Ford owns the new Michigan battery plant outright, but CATL runs it and takes zero equity. The licensing structure is the real story here.
I have been trying to get real exposure to the China battery supply chain for about two years now, and I keep hitting the same wall. You can buy the A share names, but the ADRs are thin, the Hong Kong listings gap on policy news, and the ETFs feel like a black box of solar companies I do not want. When I saw the news that CATL's prismatic LFP cells completed trial production at the Marshall, Michigan plant on June 17, my first thought was finally, maybe there is a back door here. Then I read the actual structure of the deal and realized I was looking at this completely wrong.
The plant is 100 percent owned by Ford. Not a joint venture. Not a majority partner situation. Ford owns it, full stop. CATL takes no equity stake whatsoever. What CATL gets is a licensing fee for the LFP technology plus an operating services contract to actually run the production lines. I think the capacity was 35 GWh originally but I am going from memory on that; it got trimmed down to 20 GWh, and the investment dropped from $3.5 billion to roughly $2 billion. That is a real haircut, but the thing that matters is the template. This is not a Chinese company putting capital on US soil. This is US capital licensing Chinese IP and hiring the Chinese team to make it work.

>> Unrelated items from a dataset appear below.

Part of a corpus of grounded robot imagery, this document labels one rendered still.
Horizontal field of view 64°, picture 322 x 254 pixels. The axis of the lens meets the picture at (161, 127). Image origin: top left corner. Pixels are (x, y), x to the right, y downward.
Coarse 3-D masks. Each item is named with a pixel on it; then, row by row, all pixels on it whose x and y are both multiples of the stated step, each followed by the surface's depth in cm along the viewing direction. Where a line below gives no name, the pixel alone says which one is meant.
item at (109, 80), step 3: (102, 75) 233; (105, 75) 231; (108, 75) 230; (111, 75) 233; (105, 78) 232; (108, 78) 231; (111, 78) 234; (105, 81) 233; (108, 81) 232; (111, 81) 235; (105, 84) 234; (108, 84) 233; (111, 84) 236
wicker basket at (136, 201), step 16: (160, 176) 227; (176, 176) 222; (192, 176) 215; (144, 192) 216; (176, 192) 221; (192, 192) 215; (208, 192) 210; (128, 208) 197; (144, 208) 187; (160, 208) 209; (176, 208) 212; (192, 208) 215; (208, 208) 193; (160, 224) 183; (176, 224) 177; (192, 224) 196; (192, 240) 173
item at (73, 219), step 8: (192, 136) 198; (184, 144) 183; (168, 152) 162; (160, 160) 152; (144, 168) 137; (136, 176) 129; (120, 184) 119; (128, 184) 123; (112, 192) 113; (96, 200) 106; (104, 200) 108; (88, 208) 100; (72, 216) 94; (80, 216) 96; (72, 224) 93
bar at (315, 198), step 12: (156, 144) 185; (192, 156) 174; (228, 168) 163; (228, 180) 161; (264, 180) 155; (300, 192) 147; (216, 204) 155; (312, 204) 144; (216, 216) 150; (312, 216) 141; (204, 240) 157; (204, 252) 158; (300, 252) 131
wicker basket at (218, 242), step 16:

One report on the plant had them targeting a one in a billion defect rate, which sounds absurd until you remember that automotive grade cells have to survive a decade of vibration, temperature swings, and the occasional owner who treats maintenance like a suggestion. The timeline Ford laid out has first automotive grade cells running in 2026, aimed at the economy and mid size electric pickups. That is not next quarter. That is not even next year. But it is a concrete date with a concrete product line attached.
I sat with this longer than I expected. I kept thinking this structure was a way for me to get indirect exposure to CATL's process knowledge through Ford's balance sheet. But the more I sat with it, the more I realized the opposite is true. The licensing model means CATL books a service fee and a technology royalty, not equity upside in a US manufacturing asset. Ford books the margin, the depreciation, the IRA credits, and the tariff protection. CATL gets paid to show Ford the recipe but Ford owns the kitchen. As a US investor, I cannot easily own the battery IP or the process advantage here. I can own Ford, which is a car company with a balance sheet problem and a history of writing down EV bets. I can try to own CATL through its Shenzhen listing, which I have already established is a headache. The structure that makes this plant viable is the exact thing that severs the investable link I was hoping for.
I have a long position in China tech generally, through a broad ETF and not individual names, so I am not a hater on the A share universe. I just think this licensing plus operating services model is going to replicate fast. If you are trying to trade the US battery buildout as a backdoor into Chinese battery IP, you are probably barking up the wrong tree. The know how walks across the border, gets embedded in US owned assets, and the equity upside stays domestic. That is the deal. I do not love it as a portfolio construction matter, but I think I finally understand it.